Full Dynamic (Smooth)

Full Dynamic (Smooth)

The first thing to you might notice when you apply the Full Dynamic (Smooth) preset is that it can help minimize tonal compression in the Histogram. Figure 3 shows this preset in an unaltered state. You can see from both the Histogram and the image preview that the range of tones being displayed provides for a good start.

A good dynamic range is generally worth striving for, from taking the photograph to optimizing its raw data, and ultimately working with that data in plugins like Silver Efex and Photoshop. The only exceptions might be when if want to favor the very light or dark tones with your exposure for stylistic reasons.

Figure 3 The Full Dynamic (Smooth) preset in can minimize tonal compression, providing a solid foundation for more edits.

At this point, we can evaluate the shot and tweak its tonal range using the Global Adjustments and Selective Adjustments panel, just as we do in other Nik plugins, such as HDR Efex Pro.

First, note that there are multiple control sliders within Brightness, Contrast, and Structure that allow you to fine-tune the look created by each component. Taking full advantage of these settings will help you precisely control the tones and the perceived sharpness/softness of your photo. Figure 4 shows the expanded Global Adjustments at right.

Figure 4 Remember to expand the Global Adjustments so that the full range of tonal and structural controls is available.

For this particular shot, I wanted to accomplish three things:

  • Create small regions of inky black tones in the river.
  • Create a good range of mid-tones in the buildings, bridge, and tree.
  • Avoid turning the sky anything close to pure white.

To start, I reduced the Shadows value under Tonal Protection and increased the Highlights value, and I also boosted the Dynamic Brightness value. The first two steps set the stage for the inky water and non-white skies, respectively, and the latter step acts like a fill light, intelligently brightening the mid-tone areas without blowing out the sky.

To further enhance the shot (shown in Figure 5), under the Contrast controls I reduced the Amplify Whites setting just under 50% and increased the Amplify Blacks to just over 50%, but more importantly I reduced the Soft Contrast value by about 20% from the preset value.

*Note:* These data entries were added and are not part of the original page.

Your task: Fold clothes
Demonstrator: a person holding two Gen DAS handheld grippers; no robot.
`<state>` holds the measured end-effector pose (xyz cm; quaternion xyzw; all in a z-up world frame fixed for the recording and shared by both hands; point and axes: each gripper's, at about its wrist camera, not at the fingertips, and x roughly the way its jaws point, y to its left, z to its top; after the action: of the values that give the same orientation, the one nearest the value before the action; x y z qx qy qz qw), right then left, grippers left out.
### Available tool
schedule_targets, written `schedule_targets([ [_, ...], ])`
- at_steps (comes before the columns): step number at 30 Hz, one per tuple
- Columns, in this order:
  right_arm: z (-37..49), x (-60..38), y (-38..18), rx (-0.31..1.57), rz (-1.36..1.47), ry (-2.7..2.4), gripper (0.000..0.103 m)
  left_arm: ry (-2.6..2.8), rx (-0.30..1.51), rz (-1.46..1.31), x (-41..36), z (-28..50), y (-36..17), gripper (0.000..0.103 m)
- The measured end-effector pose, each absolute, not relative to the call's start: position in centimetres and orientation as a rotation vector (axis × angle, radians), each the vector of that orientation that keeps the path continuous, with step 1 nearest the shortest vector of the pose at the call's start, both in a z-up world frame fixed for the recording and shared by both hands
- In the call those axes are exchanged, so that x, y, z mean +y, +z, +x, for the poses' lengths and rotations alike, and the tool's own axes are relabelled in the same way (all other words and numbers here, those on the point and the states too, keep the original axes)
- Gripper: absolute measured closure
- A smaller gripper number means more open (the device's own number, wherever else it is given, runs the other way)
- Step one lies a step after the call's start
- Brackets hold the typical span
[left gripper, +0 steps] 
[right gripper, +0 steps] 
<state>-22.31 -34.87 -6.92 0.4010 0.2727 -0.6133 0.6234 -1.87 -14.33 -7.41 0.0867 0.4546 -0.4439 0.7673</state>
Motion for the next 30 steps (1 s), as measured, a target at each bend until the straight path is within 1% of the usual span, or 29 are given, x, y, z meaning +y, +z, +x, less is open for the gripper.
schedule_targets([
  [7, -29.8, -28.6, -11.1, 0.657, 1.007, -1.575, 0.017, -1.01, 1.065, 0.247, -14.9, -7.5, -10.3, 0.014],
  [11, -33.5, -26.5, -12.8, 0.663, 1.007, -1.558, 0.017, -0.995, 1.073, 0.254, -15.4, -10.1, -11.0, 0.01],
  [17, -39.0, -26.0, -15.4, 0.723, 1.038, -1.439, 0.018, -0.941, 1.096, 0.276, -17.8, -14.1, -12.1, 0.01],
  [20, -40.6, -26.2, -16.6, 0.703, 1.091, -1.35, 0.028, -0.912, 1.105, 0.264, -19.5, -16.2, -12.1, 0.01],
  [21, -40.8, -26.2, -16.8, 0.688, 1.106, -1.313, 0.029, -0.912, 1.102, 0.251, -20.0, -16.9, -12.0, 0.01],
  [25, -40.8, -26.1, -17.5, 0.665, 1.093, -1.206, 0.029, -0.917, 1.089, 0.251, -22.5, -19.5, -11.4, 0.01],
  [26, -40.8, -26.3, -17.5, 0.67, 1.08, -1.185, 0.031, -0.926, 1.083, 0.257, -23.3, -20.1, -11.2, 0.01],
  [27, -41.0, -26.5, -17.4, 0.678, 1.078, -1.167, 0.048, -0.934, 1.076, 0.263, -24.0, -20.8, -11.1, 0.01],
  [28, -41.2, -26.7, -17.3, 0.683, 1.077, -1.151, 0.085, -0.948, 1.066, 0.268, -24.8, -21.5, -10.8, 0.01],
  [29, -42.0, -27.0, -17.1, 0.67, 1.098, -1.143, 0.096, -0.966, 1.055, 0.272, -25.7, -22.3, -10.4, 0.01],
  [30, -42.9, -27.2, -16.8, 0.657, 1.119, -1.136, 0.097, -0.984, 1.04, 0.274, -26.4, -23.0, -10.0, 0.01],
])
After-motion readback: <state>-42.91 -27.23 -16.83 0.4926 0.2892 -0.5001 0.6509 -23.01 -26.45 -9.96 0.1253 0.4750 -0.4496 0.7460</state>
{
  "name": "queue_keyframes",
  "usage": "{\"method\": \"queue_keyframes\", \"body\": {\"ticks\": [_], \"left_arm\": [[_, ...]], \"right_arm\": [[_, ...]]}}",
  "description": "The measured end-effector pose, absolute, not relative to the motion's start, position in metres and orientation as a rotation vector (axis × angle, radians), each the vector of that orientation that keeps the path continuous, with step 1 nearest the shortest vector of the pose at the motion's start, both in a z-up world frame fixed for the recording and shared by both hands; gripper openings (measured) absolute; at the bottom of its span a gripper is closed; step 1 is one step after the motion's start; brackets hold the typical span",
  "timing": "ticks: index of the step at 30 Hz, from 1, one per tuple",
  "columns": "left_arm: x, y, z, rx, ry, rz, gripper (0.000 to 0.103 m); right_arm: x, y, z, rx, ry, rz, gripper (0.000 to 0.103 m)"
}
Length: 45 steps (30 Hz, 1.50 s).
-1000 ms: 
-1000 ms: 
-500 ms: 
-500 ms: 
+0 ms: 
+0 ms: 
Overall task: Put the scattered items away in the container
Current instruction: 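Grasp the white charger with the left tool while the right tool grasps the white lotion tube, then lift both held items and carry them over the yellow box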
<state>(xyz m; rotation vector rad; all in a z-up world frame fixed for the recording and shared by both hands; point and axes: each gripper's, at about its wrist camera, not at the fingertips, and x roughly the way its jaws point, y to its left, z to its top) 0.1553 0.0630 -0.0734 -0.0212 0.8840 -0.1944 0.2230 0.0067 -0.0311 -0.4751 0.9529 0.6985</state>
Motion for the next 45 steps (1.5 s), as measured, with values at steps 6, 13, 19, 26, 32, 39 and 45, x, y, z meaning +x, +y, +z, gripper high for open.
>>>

The way the Soft Contrast setting works is that moving the slider all the way to the right (+100%) creates not a super-soft contrast, but a very harsh contrast. Moving it all the way left (-100%) creates a very flat and dull contrast.

Figure 5 To create a full range of tones without clipping skies (for example), use the Tonal Protection sliders and Dynamic Brightness setting.

Finally, I reduced the Highlights and Shadows (Structure) values to ensure that the waterfalls and darker areas were softer in their appearance, and I increased both Midtones and Fine Structure slightly to boost the detail in the brickwork and bridge. Notice that the main Brightness, Contrast, and Structure sliders maintain a value of 0. These sliders act as “strength controls” and “amplify” the sub-settings you make; however, that was not required here.

The only addition I made from this point was to add a Finishing Adjustment by choosing the Coffee tone preset (Figure 6), and then turning the strength down until the effect was more subtle. We’ll take a look at Selective Adjustments and the other panels in the upcoming example.

Figure 6 The finishing touches to the Full Dynamic (Smooth) workflow include a bit of extra color to add stylistic intent.